======== Supplied information ========
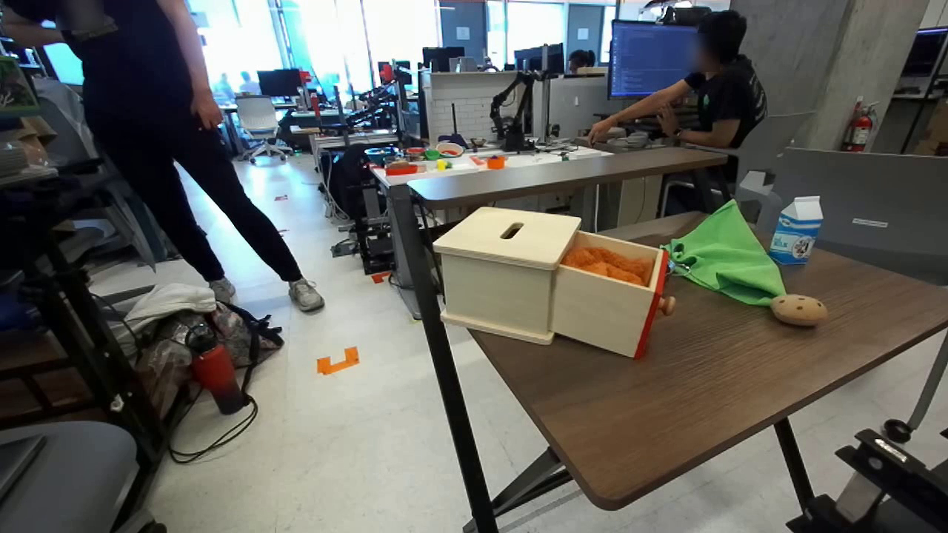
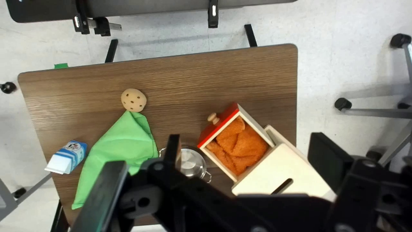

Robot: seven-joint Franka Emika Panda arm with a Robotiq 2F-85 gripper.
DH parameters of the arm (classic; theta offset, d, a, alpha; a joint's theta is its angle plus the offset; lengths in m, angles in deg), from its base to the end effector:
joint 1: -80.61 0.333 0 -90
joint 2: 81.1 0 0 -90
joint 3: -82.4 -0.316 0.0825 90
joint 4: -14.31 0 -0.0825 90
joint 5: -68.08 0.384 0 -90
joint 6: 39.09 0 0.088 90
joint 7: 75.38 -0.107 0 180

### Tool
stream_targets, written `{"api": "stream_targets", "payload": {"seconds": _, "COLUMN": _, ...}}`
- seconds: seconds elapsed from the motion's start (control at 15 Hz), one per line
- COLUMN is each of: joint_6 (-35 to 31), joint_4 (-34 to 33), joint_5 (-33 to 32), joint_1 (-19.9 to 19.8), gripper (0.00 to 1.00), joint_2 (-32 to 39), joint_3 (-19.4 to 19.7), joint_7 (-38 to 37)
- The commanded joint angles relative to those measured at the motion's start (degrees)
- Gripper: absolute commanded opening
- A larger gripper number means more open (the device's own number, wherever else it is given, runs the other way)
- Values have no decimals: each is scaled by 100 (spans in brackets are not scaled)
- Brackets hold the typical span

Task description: Move the milk carton to the left

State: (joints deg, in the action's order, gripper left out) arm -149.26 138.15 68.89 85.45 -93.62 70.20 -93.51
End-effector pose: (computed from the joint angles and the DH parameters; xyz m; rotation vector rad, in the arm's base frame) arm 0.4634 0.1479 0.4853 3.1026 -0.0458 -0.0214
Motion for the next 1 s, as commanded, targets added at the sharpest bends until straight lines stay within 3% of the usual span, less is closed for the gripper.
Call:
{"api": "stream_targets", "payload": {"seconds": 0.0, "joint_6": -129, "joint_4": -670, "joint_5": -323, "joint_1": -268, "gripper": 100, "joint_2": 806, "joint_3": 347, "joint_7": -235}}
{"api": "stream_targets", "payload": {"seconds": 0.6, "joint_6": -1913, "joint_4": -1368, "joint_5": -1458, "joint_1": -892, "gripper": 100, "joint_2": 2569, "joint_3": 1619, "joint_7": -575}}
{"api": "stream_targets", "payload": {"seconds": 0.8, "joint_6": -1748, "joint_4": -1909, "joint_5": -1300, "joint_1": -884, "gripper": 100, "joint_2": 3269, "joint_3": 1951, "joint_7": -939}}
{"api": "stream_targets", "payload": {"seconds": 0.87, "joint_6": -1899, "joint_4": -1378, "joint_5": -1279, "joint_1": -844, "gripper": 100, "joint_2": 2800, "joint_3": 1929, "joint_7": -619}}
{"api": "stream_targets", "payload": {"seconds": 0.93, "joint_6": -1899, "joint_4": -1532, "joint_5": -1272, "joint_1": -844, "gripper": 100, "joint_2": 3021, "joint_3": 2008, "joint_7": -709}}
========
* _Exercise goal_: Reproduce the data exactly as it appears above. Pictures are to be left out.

* _Answer_:
Robot: seven-joint Franka Emika Panda arm with a Robotiq 2F-85 gripper.
DH parameters of the arm (classic; theta offset, d, a, alpha; a joint's theta is its angle plus the offset; lengths in m, angles in deg), from its base to the end effector:
joint 1: -80.61 0.333 0 -90
joint 2: 81.1 0 0 -90
joint 3: -82.4 -0.316 0.0825 90
joint 4: -14.31 0 -0.0825 90
joint 5: -68.08 0.384 0 -90
joint 6: 39.09 0 0.088 90
joint 7: 75.38 -0.107 0 180

### Tool
stream_targets, written `{"api": "stream_targets", "payload": {"seconds": _, "COLUMN": _, ...}}`
- seconds: seconds elapsed from the motion's start (control at 15 Hz), one per line
- COLUMN is each of: joint_6 (-35 to 31), joint_4 (-34 to 33), joint_5 (-33 to 32), joint_1 (-19.9 to 19.8), gripper (0.00 to 1.00), joint_2 (-32 to 39), joint_3 (-19.4 to 19.7), joint_7 (-38 to 37)
- The commanded joint angles relative to those measured at the motion's start (degrees)
- Gripper: absolute commanded opening
- A larger gripper number means more open (the device's own number, wherever else it is given, runs the other way)
- Values have no decimals: each is scaled by 100 (spans in brackets are not scaled)
- Brackets hold the typical span

Task description: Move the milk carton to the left

State: (joints deg, in the action's order, gripper left out) arm -149.26 138.15 68.89 85.45 -93.62 70.20 -93.51
End-effector pose: (computed from the joint angles and the DH parameters; xyz m; rotation vector rad, in the arm's base frame) arm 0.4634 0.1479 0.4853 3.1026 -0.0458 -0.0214
Motion for the next 1 s, as commanded, targets added at the sharpest bends until straight lines stay within 3% of the usual span, less is closed for the gripper.
Call:
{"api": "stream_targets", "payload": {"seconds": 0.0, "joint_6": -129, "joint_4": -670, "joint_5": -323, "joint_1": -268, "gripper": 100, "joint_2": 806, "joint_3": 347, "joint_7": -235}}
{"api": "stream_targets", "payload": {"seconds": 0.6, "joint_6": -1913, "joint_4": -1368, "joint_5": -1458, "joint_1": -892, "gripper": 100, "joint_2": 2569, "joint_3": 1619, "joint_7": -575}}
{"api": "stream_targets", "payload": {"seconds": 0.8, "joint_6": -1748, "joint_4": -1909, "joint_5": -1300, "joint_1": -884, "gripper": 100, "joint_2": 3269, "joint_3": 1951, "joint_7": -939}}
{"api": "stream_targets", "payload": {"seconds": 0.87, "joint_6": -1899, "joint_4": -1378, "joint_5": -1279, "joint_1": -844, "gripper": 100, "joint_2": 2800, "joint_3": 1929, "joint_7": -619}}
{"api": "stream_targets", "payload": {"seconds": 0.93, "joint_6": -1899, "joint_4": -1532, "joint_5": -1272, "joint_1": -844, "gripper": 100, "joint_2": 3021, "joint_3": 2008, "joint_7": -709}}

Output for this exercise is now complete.